The report necessarily evokes Russia’s recent turbulence, tens of thousands of protesters taking to the streets of major Russian cities in the dead of winter to defy a self-evidently gamed political system, designed to increase the command of the already empowered Vladimir Putin. The demonstrations there are having an effect on Russia’s oil economy, as Bloomberg Business Week’s reporting indicates:

Almost 40,000 people have signed-up to protest on Dec. 24 in Central Moscow against alleged ballot-box stuffing in Dec. 4 elections. Urals crude, Russia’s chief export blend, dropped 0.1 percent yesterday to $104.73. Crude for January delivery climbed 30 cents to 94.58 a barrel in New York, paring this month’s decline to 5.5 percent. Stocks have plunged 8.2 percent this month following the nationwide protests.

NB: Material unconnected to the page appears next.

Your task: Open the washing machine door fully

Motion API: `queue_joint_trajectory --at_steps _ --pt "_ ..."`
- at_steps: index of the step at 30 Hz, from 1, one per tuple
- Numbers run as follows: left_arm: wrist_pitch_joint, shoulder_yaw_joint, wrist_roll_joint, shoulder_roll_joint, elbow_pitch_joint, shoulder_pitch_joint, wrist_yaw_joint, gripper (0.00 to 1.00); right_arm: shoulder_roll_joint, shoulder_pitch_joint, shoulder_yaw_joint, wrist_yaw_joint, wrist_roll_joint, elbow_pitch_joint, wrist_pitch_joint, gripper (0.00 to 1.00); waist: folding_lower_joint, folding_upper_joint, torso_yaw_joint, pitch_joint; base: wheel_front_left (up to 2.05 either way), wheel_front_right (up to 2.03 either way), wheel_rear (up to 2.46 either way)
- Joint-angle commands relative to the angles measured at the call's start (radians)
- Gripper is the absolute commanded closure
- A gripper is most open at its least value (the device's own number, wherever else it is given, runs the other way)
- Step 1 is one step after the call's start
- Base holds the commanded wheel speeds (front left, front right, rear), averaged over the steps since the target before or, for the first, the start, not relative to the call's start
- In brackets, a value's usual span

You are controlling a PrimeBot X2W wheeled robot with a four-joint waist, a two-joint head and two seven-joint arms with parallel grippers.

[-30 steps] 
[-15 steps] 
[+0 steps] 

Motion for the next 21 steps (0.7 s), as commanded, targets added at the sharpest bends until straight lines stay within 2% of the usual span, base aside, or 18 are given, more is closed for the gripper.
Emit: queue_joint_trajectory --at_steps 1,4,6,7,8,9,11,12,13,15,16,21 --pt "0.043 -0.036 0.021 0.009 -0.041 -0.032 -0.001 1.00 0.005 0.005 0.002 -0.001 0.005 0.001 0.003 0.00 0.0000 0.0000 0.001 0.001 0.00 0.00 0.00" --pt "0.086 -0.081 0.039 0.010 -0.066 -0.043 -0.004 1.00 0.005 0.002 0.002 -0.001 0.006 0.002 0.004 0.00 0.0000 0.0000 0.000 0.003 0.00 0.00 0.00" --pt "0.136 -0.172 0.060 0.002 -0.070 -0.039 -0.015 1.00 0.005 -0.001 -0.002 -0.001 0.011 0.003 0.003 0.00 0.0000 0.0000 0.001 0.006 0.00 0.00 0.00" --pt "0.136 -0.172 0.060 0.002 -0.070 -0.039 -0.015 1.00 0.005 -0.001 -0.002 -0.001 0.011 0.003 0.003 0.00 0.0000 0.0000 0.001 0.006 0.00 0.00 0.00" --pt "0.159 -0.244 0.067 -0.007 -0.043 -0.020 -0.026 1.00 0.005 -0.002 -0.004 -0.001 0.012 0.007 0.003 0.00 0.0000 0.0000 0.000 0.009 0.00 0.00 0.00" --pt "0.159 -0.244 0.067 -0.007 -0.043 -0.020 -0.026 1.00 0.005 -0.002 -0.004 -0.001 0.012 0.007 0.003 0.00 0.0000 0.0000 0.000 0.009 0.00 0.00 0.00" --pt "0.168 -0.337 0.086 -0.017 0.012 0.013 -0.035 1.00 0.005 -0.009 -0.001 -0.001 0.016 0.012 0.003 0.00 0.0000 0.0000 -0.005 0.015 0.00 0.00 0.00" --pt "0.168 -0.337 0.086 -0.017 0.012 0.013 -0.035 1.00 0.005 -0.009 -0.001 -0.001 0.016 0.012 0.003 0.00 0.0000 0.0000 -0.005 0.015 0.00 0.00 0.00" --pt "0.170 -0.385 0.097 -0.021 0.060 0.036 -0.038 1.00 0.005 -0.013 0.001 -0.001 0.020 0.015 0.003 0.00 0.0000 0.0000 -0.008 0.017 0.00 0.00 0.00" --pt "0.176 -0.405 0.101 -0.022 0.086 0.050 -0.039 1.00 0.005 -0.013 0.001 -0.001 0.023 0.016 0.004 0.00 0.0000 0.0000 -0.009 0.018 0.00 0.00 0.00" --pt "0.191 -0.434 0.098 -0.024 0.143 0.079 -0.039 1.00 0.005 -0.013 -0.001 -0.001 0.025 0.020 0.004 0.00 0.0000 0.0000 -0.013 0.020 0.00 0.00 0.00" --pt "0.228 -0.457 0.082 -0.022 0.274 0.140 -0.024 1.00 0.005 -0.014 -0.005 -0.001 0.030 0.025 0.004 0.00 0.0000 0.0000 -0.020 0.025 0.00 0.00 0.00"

Japan too has been in a state of unrest following, among other things, the still-unfolding Fukushima disaster. Massive rallies, a mainstream media blackout and even a prominent Occupy Tokyo movement have thrown that ostensibly democratic capitalist country into a battle for the national soul, the factions mirroring those elsewhere: on one side a powerful politico-corporate class and on the other side a population subjected to undignified treatment and hungry for true democracy.

Globalization has connected the world’s powerful as never before, markets everywhere affecting markets everywhere else, international banks and corporations holding ever-more power over the sovereign economies and polities of countries all over. But the working class too are now more connected than in the past by the internet which enables people everywhere to see their situations as similar to their international brothers’ and sisters’. With Asia looking as though it is ready to jump into the fray, we might be facing a very haunting specter indeed: working people of all countries uniting.